# Fibad Demonstration

## Download a sample HSC dataset

This dataset is comprised of approximately 1000 cutouts from the Hyper Suprime Cam survey.
The cutouts were requested to be 8 arcsecs on a side.
For consistency, we crop each image to [96, 96] pixels at runtime.
For each object 3 bands have been acquired, I, R, G.

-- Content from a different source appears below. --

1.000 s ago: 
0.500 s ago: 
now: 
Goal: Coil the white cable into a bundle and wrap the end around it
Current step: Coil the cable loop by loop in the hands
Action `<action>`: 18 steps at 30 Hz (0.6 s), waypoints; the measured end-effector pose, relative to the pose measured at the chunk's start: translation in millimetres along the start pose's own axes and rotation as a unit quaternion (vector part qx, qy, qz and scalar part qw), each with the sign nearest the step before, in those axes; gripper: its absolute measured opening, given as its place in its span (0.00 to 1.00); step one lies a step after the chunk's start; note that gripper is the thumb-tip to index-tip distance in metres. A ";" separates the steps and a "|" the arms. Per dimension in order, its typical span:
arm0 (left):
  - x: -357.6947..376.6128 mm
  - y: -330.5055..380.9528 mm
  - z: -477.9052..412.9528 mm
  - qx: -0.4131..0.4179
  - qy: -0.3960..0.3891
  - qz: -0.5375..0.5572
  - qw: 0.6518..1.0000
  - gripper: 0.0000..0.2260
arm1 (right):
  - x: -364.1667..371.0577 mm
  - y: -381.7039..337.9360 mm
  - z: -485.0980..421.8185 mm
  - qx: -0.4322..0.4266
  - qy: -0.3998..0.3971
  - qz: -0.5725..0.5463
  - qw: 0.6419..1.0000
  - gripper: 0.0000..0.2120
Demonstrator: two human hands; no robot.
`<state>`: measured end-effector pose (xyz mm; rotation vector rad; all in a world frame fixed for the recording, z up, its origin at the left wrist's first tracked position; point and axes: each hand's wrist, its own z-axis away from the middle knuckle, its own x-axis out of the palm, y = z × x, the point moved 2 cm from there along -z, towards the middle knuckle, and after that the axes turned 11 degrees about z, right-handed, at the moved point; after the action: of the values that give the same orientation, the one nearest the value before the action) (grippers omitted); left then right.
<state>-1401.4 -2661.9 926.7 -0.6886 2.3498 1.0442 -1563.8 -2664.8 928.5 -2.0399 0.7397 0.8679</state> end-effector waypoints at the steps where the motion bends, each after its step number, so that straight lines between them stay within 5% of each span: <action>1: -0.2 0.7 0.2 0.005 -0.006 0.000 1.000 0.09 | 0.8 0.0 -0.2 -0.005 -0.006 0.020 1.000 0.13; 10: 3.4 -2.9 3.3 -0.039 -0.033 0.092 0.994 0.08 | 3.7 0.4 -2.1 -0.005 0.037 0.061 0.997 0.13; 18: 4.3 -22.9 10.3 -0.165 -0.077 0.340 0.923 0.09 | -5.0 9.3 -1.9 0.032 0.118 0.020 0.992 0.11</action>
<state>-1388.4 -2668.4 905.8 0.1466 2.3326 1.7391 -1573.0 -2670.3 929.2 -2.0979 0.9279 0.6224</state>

Once unzipped there will be a .fits file for each (object id, band) in the `./data/hsc_8asec_1000` directory.


In [None]:
!pip install pooch
import pooch

file_path = pooch.retrieve(
    # DOI for Example HSC dataset
    url="doi:10.5281/zenodo.14498537/hsc_demo_data.zip",
    known_hash="md5:ed18ac315a1f9bbc7c2325fd4f1c683a",
    fname="example_hsc.zip",
    path="./data",
    processor=pooch.Unzip(extract_dir="."),
)

print(file_path[0])

# Configuration and Training

First we import fibad and create a new fibad object, instantiated (implicitly), with the default configuration file.

In [None]:
import fibad

f = fibad.Fibad()

For this demo, we'll make a few adjustments to the default configuration settings that the `fibad` object was instantiated with. By accessing the `.config` attribute of the fibad instance, we can modify any configuration value. 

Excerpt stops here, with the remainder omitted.